The kite is your mother’s legacy. A woman in the middle of a war makes toys for her children, because she has not forgotten that children need to play. When necessary, he threw himself into the fire so that two children would not die alone. Crane-powered kites were a way to unite her mother’s unique legacy with Sadako’s collective.
Christian Nakagawa was unable to review Shozo Kawamoto. His post-doctoral research expected a reunion and a new story.
We fought hard for research funding to allow this, but this second story will never be told.
Shozo’s story helps us understand how our Brazilian population, so remote from Japanese culture, can learn something about the art of survival, amidst the indigenous, oceanic, black extermination we are witnessing.
The atomic bomb is also here and now, as long as we can learn how lives are destroyed and how life is reconstructed through memory and the thread of suffering.
Many believe that research in the humanities can be deferred indefinitely, and that its funding is less important than areas that generate social returns, in terms of technology and innovation.
Others, during Bolsonaro’s government, suffered reductions that lost biological products, longitudinal investigations, or demographic studies that depended on the continuity of years and decades.
There are endangered species that do not have time to wait for their management luck.
Reducing investment in scientific research may seem accidental, among many other social demands.

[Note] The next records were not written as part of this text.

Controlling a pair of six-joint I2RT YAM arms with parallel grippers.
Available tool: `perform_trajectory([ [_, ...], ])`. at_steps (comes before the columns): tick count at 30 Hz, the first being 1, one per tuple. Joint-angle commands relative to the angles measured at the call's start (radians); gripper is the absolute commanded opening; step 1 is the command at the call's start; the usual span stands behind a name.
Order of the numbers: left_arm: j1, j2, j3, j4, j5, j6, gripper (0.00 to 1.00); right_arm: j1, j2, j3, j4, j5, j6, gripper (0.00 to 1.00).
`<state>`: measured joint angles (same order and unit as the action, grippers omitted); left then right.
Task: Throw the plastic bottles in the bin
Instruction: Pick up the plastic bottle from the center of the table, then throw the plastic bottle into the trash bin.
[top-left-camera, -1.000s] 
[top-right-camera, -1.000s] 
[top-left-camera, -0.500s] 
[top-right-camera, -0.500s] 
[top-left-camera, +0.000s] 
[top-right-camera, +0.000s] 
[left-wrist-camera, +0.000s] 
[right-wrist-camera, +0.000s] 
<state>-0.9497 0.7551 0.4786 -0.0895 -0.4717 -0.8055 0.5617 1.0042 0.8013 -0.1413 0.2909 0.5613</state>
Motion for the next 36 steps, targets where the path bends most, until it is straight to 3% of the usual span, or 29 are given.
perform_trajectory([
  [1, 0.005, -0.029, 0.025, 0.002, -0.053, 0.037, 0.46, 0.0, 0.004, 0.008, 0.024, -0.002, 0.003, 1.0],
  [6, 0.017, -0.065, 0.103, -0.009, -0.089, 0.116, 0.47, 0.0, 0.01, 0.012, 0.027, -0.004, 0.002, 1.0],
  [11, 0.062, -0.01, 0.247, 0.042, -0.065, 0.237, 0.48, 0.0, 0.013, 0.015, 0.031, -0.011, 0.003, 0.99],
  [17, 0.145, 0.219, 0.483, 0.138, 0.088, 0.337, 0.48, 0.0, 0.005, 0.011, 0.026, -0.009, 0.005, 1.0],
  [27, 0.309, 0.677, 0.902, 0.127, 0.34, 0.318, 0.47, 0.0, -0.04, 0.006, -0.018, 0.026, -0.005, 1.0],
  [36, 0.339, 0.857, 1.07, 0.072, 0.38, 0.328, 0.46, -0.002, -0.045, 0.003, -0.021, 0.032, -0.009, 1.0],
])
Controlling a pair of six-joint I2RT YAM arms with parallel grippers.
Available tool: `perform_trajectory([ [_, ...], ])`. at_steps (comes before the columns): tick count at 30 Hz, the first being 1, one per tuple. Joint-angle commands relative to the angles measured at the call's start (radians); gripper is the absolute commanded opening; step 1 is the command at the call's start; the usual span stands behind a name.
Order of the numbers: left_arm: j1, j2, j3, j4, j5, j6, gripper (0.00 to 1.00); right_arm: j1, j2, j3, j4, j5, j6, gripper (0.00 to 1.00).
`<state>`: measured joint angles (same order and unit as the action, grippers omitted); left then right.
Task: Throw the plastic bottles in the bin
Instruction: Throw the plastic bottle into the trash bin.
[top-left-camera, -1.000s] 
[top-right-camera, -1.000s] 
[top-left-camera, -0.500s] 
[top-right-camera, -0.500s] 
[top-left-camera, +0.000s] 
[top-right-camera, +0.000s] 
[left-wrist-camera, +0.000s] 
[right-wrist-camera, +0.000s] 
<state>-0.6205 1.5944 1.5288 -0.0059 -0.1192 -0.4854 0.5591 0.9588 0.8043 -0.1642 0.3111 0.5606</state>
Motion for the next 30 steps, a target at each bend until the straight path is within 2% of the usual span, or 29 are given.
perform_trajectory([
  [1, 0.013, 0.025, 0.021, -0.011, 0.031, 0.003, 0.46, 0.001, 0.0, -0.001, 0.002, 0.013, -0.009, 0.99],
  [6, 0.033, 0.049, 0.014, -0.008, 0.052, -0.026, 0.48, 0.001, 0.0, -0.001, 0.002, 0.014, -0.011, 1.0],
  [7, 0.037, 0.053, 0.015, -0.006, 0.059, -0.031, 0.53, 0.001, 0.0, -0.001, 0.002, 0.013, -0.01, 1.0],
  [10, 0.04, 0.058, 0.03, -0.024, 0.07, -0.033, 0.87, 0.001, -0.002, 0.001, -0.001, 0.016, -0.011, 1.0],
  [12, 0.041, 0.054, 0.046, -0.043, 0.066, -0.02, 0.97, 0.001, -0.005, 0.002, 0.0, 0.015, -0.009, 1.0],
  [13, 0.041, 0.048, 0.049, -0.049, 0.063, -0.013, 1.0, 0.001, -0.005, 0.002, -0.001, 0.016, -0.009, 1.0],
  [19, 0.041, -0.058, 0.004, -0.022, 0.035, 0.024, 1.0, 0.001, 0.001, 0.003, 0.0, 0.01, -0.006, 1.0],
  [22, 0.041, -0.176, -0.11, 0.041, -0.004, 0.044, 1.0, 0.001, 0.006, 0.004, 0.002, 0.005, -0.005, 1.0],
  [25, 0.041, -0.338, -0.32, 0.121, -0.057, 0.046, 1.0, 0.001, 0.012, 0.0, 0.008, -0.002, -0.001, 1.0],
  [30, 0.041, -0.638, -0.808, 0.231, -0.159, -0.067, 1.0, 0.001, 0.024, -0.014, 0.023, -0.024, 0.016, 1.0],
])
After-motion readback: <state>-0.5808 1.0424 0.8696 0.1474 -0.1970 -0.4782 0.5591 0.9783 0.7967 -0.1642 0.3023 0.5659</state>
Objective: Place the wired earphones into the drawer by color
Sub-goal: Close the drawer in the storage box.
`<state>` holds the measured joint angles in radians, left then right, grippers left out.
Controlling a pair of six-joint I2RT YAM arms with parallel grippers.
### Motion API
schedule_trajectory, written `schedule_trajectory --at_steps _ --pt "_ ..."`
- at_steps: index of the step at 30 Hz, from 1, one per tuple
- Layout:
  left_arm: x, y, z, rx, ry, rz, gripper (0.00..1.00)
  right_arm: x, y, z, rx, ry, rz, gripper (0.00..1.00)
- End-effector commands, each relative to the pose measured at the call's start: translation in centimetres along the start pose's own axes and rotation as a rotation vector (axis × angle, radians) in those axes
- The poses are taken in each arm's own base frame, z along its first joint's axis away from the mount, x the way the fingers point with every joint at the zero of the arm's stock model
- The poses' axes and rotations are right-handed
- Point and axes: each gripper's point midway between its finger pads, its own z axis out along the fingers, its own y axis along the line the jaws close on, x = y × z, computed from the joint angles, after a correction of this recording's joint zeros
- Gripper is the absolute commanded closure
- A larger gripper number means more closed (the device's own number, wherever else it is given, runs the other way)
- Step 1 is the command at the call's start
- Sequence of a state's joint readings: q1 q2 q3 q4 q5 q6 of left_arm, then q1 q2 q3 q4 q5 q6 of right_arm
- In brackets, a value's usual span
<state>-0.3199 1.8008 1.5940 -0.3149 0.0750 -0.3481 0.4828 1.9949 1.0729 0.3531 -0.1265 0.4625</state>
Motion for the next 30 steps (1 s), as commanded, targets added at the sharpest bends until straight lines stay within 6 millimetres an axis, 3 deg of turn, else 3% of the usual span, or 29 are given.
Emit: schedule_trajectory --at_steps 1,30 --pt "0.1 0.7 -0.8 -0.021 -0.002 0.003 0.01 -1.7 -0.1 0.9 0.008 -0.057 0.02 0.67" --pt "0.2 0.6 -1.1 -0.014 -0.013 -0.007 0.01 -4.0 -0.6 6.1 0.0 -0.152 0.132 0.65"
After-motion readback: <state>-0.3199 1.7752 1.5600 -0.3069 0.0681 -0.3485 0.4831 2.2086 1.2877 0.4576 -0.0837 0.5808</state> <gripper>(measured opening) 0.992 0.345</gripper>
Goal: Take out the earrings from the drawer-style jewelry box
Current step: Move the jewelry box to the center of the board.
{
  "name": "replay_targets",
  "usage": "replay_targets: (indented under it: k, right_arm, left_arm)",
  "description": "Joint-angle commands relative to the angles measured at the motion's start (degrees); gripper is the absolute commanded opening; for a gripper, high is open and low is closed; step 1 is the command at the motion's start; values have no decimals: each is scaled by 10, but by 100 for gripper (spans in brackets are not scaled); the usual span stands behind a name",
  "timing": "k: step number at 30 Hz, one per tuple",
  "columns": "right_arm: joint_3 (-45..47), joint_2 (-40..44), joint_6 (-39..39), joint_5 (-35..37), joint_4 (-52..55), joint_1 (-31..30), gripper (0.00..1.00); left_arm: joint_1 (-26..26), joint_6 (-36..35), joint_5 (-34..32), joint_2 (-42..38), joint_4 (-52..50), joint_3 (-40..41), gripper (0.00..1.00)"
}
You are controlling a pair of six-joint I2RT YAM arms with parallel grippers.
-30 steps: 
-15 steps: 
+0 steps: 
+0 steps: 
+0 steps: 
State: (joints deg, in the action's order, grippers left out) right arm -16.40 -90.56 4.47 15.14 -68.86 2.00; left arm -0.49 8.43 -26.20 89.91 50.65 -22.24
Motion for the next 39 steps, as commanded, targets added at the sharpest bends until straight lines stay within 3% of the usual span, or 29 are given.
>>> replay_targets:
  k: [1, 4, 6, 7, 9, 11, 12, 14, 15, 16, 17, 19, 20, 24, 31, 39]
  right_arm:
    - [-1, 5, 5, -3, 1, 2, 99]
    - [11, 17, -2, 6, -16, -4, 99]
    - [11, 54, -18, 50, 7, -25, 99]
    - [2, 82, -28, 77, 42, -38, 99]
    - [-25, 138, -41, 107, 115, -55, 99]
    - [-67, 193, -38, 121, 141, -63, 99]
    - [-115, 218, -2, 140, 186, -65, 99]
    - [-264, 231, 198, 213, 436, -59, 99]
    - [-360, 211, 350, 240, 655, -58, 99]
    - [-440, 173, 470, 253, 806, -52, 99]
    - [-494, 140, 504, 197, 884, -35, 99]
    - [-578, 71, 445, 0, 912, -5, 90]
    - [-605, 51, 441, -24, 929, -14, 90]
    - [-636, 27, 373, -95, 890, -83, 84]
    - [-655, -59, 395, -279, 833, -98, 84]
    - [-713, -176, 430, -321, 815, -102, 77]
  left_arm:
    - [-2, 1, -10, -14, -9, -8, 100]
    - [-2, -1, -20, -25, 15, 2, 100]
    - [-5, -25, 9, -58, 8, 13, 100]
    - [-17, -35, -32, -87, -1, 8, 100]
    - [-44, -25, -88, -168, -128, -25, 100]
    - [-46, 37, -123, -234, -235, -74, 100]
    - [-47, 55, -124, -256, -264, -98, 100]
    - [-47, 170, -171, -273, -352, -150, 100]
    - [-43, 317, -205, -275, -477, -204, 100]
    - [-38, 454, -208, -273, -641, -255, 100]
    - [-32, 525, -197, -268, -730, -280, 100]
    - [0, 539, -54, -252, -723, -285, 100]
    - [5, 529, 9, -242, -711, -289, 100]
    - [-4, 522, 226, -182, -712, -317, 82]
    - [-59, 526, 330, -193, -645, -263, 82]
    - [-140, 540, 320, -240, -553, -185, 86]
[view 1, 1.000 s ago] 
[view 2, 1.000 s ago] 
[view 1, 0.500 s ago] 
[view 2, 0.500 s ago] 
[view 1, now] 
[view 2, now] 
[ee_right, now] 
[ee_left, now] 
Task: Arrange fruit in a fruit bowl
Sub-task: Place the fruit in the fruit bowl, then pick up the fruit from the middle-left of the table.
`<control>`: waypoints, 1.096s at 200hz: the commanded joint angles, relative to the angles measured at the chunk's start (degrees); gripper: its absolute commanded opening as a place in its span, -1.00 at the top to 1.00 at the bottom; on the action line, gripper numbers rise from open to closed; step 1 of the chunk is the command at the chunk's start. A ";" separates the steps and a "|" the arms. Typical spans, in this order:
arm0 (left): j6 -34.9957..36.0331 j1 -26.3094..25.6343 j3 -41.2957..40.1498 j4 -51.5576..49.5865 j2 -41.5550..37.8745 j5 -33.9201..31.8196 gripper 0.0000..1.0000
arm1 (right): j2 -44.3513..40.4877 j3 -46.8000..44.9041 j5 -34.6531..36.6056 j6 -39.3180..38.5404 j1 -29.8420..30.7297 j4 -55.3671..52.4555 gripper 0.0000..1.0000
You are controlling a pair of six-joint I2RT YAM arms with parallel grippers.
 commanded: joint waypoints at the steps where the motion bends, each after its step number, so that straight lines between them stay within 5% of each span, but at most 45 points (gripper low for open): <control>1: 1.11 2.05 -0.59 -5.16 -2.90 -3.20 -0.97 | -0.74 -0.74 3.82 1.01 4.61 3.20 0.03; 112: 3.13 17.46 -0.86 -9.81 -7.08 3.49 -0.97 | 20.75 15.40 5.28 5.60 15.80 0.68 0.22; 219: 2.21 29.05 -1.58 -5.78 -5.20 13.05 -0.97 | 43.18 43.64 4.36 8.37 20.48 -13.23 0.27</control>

However, in the midst of the setback of the past four years, there is still room to remember that there are things that are irreversible, and that a time of cutbacks, austerity, and inefficiency can be deadly, in the real time of life and death.
At this time real research is taking place, where we can think and implement the transformations that we really want.
*She collaborated with Christian Nakagawa, a postdoctoral fellow at the University of the South Pacific Institute of Psychology, who specializes in survivors of the nuclear attacks on Japan.